“What, you leave this evening? so soon as that?”
“But you are scarcely set up again. That was just what I said to a comrade yesterday, pointing you out to him, that you must have been terribly wounded. What? You are going away this evening? Your country must be very short of men. They are sending you to fight the Cossacks. Well, to tell you the truth, I am glad it is you instead of me.”
“Ah yes!” sighed the German; “they are terrible, they burn everything on their way.”
“Well, there is this much good about it, you need not fear the cold, since it is summer.”
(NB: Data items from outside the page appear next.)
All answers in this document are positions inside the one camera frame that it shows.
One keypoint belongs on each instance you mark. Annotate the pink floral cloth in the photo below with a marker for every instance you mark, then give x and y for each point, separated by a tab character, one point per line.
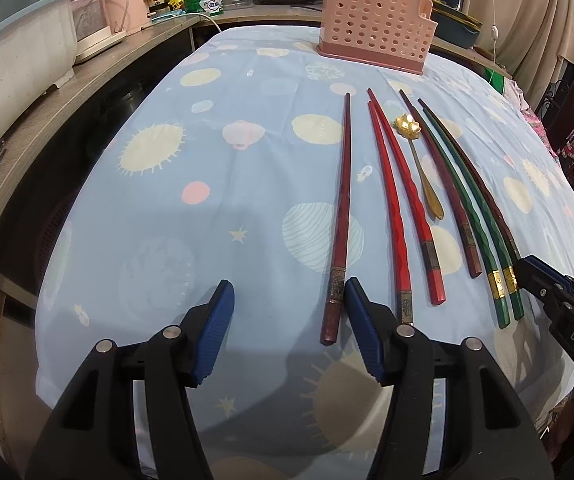
539	130

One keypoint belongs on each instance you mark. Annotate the blue printed tablecloth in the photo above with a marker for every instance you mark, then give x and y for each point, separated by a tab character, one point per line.
192	135

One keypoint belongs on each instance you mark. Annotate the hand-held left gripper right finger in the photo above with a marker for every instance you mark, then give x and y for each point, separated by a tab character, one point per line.
364	330

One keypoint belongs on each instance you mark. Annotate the beige hanging cloth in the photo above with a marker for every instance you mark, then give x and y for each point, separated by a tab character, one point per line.
527	25

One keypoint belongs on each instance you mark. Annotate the grey back counter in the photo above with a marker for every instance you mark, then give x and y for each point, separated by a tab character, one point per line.
257	14

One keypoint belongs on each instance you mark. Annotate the white blender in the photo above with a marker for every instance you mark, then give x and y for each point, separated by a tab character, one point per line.
94	15

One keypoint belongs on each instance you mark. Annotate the wooden side counter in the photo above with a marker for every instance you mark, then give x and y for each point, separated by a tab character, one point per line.
67	95

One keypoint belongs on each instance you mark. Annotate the green chopstick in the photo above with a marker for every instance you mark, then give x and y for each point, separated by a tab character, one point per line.
487	205

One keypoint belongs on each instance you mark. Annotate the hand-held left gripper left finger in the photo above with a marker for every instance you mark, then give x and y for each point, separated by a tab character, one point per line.
214	330

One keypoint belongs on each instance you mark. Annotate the dark brown chopstick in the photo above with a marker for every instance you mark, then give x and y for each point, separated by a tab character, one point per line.
469	210

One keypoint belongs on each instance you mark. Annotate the dark red chopstick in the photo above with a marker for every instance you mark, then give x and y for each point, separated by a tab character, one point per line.
342	200
444	185

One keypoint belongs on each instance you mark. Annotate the blue wipes pack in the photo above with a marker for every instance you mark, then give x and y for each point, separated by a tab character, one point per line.
169	14

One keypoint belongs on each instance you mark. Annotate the gold flower spoon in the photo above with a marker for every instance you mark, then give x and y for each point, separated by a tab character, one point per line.
424	180

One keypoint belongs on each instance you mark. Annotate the grey-blue plastic tub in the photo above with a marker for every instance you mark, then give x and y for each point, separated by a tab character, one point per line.
12	55

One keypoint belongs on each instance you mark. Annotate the stack of yellow-blue bowls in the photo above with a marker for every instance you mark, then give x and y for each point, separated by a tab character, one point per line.
459	25

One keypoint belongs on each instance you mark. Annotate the green plastic bag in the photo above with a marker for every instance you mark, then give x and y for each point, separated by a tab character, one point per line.
496	80

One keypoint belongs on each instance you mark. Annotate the bright red chopstick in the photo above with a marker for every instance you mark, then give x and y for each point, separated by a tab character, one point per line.
389	200
402	185

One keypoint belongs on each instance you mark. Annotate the pink perforated utensil basket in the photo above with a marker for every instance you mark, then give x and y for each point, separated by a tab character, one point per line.
372	15

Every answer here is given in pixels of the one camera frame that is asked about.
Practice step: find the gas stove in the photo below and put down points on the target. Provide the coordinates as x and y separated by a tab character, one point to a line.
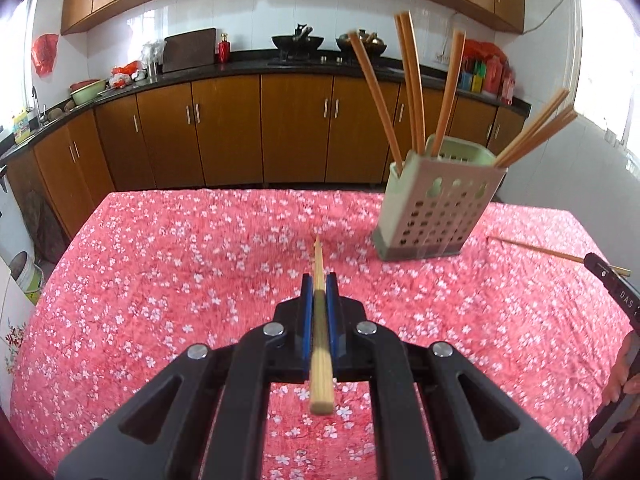
320	60

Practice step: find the red plastic bags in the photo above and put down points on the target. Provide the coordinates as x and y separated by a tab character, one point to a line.
492	65

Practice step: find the white and green bucket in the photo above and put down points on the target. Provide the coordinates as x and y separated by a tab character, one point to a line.
27	277

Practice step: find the green basin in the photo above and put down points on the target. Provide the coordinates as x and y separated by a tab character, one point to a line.
87	92

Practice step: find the bright window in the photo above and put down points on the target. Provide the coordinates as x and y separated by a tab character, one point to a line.
605	60

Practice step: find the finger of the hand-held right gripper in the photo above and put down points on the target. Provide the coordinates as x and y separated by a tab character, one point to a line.
617	287

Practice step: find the dark sack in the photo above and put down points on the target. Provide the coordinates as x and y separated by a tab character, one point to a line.
45	225

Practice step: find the perforated green chopstick holder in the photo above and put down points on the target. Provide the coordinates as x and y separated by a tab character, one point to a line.
392	200

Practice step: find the yellow dish soap bottle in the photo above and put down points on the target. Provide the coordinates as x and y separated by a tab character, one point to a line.
21	127

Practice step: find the metal faucet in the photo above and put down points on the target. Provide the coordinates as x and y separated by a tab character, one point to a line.
36	105

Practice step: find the red floral tablecloth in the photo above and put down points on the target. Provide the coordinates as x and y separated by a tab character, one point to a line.
150	285

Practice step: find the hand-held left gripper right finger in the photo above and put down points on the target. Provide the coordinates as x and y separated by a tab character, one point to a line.
332	320

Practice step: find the red bottle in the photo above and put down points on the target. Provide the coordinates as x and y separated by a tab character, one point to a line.
224	50

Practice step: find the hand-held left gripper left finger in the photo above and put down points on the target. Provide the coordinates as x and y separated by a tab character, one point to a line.
307	310

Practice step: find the black wok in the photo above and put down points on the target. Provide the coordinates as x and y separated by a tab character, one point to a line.
295	42

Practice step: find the steel cup with clear bag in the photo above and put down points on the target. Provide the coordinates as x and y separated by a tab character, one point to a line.
152	60

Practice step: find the red and white bags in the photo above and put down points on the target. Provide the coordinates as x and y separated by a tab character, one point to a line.
127	74

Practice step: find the hanging red plastic bag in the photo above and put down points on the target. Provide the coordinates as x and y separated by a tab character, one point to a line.
45	55

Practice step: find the person's right hand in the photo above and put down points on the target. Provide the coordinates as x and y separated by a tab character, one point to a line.
617	380

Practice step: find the white floral appliance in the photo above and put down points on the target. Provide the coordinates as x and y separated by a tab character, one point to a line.
12	320

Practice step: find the brown lower kitchen cabinets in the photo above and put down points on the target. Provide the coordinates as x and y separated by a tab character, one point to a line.
225	130

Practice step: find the colourful condiment boxes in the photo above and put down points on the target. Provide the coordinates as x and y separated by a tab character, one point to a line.
474	77

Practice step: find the lidded metal pan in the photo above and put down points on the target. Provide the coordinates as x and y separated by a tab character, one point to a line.
350	42

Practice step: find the dark cutting board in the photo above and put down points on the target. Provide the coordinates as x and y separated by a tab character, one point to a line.
189	50

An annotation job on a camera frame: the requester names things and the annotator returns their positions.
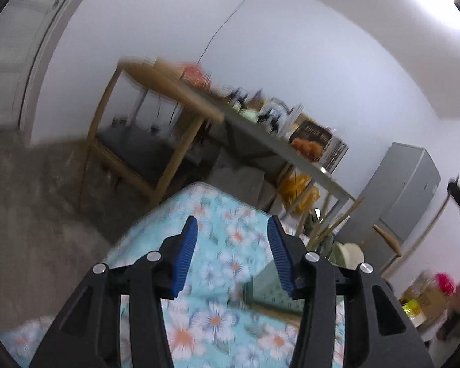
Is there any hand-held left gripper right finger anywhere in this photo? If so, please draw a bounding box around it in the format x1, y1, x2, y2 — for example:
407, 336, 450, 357
267, 215, 435, 368

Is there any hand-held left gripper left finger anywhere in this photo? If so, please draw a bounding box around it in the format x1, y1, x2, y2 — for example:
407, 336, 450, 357
29, 215, 199, 368

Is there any green utensil holder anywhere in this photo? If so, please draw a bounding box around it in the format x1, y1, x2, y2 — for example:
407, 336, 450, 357
243, 238, 366, 317

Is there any bunch of wooden chopsticks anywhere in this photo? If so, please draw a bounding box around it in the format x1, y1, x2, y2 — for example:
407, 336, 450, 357
297, 195, 367, 251

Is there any cream soup spoon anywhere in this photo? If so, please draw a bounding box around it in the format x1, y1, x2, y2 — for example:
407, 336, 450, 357
335, 242, 366, 271

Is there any cardboard box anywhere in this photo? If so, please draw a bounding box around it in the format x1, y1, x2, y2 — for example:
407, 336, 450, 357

“You have not the cold to fear,” said the youngest Frenchman, “that is true, but in your place I would rather have one or two frozen feet, or even die of wounds, than be carried off by typhus. It is a terrible illness, that kills those that catch it without exception. You know that your soldiers are dying like flies there?”
“I have been vaccinated.”
“Vaccinated? Go along with you! You know as well as I do the uselessness of inoculation. It doesn’t make you immune. It has only a moral effect. Your troops would refuse to go to the Russian front if they had not confidence in this vaccine, the efficacity of which is, alas! nothing. They would not go there to seek a terrible and fatal death. Your officers and doctors know it well.”
“In any case I am not going back to the Eastern front.”
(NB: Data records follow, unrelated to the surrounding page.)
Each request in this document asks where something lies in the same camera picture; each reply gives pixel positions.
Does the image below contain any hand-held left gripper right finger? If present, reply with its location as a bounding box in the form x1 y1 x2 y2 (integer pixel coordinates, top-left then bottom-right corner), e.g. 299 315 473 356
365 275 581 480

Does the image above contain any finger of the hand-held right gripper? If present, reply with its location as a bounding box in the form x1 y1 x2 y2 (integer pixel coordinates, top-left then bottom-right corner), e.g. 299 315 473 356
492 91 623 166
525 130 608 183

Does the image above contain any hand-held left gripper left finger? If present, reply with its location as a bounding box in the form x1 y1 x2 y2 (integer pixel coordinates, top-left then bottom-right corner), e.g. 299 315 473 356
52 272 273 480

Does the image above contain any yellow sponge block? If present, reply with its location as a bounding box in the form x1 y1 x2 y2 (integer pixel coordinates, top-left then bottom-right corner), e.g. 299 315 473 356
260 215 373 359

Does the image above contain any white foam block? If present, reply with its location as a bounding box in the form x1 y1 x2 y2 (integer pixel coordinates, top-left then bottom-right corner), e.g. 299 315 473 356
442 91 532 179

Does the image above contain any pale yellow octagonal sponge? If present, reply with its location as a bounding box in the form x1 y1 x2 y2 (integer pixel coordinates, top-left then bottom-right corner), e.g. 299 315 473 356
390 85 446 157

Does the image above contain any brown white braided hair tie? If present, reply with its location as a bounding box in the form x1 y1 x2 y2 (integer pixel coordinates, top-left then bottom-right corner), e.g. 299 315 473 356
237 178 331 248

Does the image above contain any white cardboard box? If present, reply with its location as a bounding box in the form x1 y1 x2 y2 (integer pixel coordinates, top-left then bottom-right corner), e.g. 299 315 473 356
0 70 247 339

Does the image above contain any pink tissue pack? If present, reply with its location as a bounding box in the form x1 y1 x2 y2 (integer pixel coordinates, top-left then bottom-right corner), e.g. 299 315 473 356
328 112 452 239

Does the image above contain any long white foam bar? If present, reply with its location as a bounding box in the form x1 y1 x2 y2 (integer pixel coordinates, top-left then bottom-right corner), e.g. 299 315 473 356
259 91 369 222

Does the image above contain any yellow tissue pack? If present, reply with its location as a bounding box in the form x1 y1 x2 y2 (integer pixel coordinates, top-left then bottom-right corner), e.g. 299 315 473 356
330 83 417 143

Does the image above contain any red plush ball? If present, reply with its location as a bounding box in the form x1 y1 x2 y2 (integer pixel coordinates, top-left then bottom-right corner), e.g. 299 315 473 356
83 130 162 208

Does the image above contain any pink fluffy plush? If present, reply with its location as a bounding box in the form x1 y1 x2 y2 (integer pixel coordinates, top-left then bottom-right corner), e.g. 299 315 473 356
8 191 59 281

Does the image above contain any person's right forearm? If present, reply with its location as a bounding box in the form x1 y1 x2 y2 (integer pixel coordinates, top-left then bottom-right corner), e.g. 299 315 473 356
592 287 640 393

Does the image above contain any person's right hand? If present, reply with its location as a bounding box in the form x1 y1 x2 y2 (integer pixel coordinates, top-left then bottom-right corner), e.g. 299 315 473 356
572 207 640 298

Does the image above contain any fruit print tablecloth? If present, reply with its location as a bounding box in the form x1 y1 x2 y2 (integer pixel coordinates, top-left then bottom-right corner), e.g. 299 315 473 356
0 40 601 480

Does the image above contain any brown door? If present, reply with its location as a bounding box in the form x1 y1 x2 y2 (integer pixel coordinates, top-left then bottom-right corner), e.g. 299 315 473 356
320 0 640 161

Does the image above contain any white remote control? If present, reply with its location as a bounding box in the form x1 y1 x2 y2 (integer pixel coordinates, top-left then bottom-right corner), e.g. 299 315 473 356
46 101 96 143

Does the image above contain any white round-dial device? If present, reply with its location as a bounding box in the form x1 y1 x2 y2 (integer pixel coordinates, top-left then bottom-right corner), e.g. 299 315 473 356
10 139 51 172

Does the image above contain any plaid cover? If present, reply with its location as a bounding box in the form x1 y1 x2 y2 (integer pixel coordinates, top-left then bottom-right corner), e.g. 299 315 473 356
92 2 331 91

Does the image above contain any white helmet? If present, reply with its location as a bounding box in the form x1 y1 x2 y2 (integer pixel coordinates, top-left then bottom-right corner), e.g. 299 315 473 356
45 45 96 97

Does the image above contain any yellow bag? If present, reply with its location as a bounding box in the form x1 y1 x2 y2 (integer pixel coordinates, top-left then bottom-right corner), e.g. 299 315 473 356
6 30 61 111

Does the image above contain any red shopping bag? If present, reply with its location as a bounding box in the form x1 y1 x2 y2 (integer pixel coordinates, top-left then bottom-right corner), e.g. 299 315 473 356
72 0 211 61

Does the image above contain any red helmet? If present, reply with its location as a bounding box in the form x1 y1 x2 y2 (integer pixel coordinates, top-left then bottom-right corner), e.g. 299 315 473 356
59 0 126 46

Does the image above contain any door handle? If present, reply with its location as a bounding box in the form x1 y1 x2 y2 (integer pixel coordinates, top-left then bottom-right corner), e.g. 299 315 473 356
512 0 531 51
“You are lucky. I congratulate you.”
“Lucky?” replied another. “Well, perhaps. As for me, I confess it frankly, if I could choose I would rather go and brave the typhus than our French 75’s. You have not yet seen them at work, it is true; you don’t know anything about it. But your comrades must have spoken of them to you. Ah, you will quickly learn to recognise their ‘boom, boom,’ and you will give me news of them. May I be hanged if you return whole.”